### TASK PROMPT
In the listing, some lines may hold the string "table"; report how many do, as a bare number.

--- DATA EXTRACT Enclosed Below ---

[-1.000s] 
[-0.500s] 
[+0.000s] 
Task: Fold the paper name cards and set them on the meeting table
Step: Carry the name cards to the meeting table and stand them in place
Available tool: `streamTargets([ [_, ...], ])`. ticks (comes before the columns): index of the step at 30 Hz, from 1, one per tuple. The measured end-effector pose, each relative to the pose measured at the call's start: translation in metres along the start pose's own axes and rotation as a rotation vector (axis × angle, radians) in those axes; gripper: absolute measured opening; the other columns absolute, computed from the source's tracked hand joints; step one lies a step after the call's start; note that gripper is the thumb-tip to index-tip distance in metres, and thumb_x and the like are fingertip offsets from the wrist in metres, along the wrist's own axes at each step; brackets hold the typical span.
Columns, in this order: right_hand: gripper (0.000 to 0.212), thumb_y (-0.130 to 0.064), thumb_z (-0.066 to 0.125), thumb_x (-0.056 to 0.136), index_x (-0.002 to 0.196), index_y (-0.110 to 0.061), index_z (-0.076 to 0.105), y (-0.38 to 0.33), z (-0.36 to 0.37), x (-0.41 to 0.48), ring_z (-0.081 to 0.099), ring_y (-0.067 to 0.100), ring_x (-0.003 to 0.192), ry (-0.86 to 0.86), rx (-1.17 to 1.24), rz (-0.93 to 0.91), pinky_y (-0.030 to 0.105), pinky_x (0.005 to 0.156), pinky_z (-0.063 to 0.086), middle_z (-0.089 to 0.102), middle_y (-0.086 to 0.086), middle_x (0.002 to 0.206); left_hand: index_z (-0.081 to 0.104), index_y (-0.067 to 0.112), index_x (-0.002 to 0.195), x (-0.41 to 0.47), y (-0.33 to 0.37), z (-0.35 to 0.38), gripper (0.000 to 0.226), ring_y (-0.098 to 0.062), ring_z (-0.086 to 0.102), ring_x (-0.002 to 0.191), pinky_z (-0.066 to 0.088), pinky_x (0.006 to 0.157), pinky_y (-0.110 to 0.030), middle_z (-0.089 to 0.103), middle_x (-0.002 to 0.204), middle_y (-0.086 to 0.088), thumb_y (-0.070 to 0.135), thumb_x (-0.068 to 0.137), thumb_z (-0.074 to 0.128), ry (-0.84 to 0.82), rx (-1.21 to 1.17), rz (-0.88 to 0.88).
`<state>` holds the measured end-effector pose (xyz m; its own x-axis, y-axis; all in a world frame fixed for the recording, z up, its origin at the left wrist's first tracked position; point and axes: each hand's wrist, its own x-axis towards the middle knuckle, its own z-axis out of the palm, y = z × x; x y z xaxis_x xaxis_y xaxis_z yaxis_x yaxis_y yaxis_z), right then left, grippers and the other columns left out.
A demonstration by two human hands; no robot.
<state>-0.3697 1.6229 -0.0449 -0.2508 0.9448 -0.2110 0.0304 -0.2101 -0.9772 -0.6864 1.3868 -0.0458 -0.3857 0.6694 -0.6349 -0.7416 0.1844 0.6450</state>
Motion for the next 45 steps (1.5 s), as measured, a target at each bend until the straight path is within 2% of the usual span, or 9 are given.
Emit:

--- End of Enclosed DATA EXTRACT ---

### SOLUTION
2